Con l’irsuto, greve e oscuro, indesiderabile dio Pan Selene ha una passione travolgente e rubata. Alla dea, romantica e radiosa, che non lo degna della minima attenzione, Pan prepara un inganno, rendendosi invisibile ai suoi occhi ricoprendosi con il vello di una pecora bianca. Quello che avviene dopo lo lasciamo alle parole di Karoly Kerenyi: «Nascosto il pelo nerastro sotto il vello di una bianca pecora, ha potuto avvicinarla convincendola a salire sulla sua groppa per poi goderla, ormai consenziente». Selene dunque, oltre al suo simile (Helios, la luce solare) ama anche il suo contrario (Pan, l’oscurità e le tenebre), di cui accetta l’abbraccio avvolgente nella notte. Si dice che Selene abbia perdonato la brutalità di Pan, e che questi le abbia fatto il dono riparatorio della pariglia di candidi buoi che trainano il suo carro nella notte, per poi sparire per sempre dalla vista dell’amata.
A Selene si attribuisce anche una amore con Zeus, dalla quale nascono Pandia ed Erse (la rugiada). È l’amore della maturità, per un amante farfallone che dopo averla avuta si dimentica presto di lei.
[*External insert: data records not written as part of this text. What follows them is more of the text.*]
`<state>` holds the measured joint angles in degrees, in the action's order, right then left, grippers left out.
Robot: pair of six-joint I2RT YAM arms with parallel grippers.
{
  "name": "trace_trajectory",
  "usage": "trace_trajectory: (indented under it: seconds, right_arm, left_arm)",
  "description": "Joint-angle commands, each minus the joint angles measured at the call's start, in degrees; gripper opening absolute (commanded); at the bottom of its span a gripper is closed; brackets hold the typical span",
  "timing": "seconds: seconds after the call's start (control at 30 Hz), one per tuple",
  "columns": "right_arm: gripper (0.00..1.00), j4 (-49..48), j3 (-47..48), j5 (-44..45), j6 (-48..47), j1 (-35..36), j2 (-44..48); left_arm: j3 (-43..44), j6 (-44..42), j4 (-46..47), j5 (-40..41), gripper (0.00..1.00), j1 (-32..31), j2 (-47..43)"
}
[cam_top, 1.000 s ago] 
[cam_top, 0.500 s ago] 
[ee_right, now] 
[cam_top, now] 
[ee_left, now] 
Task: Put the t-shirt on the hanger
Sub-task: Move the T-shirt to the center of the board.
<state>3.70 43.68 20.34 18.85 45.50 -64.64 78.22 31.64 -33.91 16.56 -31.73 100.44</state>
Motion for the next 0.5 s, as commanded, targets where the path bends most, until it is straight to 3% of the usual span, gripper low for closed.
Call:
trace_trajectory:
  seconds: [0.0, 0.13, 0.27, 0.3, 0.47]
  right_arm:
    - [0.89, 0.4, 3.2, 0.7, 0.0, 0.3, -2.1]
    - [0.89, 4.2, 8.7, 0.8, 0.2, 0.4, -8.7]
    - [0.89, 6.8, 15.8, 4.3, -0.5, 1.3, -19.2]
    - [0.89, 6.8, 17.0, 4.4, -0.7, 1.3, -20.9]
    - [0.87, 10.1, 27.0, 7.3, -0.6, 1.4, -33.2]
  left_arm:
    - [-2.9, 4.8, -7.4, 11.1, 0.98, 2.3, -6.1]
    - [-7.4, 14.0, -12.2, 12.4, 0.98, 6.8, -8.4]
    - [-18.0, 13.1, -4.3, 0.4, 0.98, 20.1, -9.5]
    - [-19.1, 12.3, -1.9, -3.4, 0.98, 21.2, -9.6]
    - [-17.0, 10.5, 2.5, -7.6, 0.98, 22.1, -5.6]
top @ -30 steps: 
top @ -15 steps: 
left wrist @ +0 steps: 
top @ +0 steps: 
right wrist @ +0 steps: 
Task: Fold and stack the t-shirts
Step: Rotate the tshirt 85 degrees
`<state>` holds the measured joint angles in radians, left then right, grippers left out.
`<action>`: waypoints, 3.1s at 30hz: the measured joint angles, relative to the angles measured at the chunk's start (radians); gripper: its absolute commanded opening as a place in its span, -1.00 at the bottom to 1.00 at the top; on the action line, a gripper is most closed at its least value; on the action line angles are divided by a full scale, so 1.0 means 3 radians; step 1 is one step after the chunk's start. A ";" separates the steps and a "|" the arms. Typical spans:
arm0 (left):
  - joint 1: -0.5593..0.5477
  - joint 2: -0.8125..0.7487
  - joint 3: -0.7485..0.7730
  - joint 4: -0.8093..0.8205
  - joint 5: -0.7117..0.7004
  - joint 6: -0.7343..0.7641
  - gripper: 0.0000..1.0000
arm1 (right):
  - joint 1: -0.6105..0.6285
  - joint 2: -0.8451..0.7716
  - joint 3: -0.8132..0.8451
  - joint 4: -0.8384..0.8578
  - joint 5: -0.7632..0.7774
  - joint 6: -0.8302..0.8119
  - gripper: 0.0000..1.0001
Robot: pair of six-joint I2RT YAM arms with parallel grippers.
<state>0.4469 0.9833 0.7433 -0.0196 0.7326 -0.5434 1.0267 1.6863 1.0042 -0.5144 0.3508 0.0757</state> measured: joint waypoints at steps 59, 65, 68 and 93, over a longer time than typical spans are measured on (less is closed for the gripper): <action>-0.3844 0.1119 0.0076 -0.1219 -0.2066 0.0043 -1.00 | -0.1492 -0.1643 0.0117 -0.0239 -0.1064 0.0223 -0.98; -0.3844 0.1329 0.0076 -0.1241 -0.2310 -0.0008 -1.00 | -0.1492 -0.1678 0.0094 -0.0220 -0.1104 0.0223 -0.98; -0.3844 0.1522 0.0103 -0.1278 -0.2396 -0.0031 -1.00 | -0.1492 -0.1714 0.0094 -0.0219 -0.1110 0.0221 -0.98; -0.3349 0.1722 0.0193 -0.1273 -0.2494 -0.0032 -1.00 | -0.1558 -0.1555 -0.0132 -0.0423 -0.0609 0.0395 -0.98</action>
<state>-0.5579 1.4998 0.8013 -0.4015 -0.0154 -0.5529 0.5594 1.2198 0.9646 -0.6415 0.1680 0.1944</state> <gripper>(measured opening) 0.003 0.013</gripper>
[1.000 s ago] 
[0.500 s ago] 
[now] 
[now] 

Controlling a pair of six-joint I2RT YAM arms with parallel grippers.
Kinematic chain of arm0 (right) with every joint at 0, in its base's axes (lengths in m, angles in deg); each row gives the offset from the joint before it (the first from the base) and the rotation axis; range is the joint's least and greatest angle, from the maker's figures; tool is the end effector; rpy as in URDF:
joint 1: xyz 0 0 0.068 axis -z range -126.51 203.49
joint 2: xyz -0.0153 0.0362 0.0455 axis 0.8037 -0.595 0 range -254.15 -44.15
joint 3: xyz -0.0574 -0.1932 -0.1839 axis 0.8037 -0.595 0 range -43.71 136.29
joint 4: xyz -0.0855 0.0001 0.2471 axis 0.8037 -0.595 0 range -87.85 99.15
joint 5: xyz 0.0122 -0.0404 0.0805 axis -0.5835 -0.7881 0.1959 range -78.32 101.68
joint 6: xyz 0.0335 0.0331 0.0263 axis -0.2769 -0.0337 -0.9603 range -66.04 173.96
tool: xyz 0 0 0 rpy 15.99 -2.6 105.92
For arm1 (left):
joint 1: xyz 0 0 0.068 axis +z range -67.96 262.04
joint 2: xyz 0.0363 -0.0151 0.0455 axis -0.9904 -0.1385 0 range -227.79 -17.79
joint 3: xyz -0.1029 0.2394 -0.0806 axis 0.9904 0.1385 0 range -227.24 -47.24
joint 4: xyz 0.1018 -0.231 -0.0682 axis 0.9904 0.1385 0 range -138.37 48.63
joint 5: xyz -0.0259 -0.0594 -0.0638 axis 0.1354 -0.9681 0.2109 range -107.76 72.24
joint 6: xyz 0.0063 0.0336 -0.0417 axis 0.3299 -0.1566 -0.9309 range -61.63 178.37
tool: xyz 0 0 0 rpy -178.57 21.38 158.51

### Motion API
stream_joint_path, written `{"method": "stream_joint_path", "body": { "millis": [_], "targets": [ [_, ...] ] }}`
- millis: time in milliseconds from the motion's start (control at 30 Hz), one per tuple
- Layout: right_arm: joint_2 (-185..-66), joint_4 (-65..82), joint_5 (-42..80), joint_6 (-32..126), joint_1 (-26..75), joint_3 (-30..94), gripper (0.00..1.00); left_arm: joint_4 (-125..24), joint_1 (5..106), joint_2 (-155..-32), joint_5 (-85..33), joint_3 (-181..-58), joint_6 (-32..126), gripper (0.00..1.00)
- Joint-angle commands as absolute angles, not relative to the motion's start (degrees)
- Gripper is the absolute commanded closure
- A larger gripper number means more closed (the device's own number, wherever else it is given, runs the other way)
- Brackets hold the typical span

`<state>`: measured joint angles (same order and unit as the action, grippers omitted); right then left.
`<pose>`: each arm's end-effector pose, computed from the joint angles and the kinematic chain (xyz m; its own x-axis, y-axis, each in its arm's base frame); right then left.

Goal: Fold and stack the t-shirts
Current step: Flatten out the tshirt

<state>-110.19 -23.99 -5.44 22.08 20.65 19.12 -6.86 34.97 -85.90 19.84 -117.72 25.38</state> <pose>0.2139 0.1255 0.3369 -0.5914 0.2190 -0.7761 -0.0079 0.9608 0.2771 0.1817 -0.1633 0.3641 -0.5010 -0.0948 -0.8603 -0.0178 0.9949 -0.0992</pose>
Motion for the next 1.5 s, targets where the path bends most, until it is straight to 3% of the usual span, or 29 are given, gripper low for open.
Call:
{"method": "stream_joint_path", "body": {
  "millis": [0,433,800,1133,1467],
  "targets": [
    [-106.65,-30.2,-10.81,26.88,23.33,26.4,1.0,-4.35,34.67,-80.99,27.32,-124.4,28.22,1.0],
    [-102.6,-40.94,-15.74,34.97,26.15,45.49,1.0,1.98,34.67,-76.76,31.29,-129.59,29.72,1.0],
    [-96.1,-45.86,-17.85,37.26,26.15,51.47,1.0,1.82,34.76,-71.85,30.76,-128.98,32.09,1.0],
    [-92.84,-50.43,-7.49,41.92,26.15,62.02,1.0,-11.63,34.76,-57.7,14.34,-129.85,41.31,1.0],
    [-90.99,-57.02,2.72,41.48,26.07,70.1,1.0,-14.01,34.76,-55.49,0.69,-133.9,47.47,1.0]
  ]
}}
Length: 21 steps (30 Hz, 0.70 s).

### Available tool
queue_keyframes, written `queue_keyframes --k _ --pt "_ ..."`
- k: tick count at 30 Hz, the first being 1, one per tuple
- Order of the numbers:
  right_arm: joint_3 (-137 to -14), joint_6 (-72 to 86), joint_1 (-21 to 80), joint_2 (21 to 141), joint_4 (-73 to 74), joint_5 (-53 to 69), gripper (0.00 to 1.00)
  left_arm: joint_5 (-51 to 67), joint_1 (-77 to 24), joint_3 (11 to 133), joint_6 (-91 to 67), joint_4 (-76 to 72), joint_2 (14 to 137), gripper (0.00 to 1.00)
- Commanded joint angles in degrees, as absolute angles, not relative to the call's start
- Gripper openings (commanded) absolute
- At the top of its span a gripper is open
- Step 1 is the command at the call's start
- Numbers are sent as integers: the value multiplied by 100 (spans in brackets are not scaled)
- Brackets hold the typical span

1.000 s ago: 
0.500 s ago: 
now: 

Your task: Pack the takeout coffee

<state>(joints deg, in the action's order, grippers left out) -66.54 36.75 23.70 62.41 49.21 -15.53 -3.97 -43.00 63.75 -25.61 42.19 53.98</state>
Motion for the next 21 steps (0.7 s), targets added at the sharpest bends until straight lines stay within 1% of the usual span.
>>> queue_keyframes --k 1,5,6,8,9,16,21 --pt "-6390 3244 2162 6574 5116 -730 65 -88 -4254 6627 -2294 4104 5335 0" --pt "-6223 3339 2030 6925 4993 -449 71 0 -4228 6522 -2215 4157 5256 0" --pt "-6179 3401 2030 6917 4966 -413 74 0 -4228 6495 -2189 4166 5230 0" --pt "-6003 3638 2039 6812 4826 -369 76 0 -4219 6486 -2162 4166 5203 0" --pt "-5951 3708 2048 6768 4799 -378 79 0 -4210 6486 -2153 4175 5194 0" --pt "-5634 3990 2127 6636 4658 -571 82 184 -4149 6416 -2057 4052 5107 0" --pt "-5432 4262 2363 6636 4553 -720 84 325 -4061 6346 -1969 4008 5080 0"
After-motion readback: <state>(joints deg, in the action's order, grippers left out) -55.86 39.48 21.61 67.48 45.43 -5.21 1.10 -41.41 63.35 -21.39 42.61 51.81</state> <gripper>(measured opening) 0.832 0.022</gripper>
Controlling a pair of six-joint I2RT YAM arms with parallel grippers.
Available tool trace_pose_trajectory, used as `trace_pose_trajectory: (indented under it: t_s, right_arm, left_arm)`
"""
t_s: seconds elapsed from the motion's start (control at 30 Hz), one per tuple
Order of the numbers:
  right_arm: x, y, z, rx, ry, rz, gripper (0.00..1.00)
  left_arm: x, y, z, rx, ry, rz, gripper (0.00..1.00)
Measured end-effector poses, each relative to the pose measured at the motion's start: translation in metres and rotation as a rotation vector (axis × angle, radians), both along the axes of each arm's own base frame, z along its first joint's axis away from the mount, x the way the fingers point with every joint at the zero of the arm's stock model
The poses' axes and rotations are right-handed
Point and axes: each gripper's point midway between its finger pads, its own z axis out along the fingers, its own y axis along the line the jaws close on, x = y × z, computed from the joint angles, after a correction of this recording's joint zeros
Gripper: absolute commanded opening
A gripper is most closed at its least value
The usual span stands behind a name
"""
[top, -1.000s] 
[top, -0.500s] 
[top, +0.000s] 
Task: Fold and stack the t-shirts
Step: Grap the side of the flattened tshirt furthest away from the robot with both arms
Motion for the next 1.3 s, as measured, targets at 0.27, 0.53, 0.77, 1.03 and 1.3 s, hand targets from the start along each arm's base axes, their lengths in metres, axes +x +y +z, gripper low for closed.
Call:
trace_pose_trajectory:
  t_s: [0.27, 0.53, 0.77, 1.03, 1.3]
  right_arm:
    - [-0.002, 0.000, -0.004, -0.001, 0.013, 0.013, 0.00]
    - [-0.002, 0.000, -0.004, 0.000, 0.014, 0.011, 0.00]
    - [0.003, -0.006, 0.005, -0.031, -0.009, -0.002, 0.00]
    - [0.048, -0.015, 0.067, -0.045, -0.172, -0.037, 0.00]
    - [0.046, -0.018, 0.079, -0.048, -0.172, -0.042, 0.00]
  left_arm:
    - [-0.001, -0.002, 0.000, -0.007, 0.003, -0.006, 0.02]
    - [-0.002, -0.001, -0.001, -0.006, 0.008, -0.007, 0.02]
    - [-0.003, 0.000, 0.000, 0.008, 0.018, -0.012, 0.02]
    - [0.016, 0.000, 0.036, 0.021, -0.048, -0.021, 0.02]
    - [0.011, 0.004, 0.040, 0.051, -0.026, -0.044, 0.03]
E quando Selene, lasciato il padre, incontra il figlio Endimione, giovane e bellissimo, l’amore è fulmineo. Il mito riferisce che Selene scorge la prima volta Endimione addormentato, in una grotta del Monte Latmo, in Asia Minore. Non sopportando l’idea di non potersi avvicinare all’amante giovanissimo se non mentre dorme, perché da sveglio probabilmente la respingerebbe, Selene si siede accanto a lui nella notte, lo bacia sulle palpebre e da allora Endimione cade in un sonno eterno, un torpore simile alla morte, nel quale Selene può ammirarlo e baciarlo, con bramosia e crudeltà insieme. Da Selene e Endimione nasceranno ben cinquanta figlie femmine.
Vuole il mito che, se Zeus l’ha dimenticata e Pan non osa più avvicinarla, Selene continua a incontrare Helios ad ogni tramonto. Per tre giorni al mese però, durante la luna nuova, Selene scompare alla vista di chiunque: si reca di nascosto a far visita ad Endimione.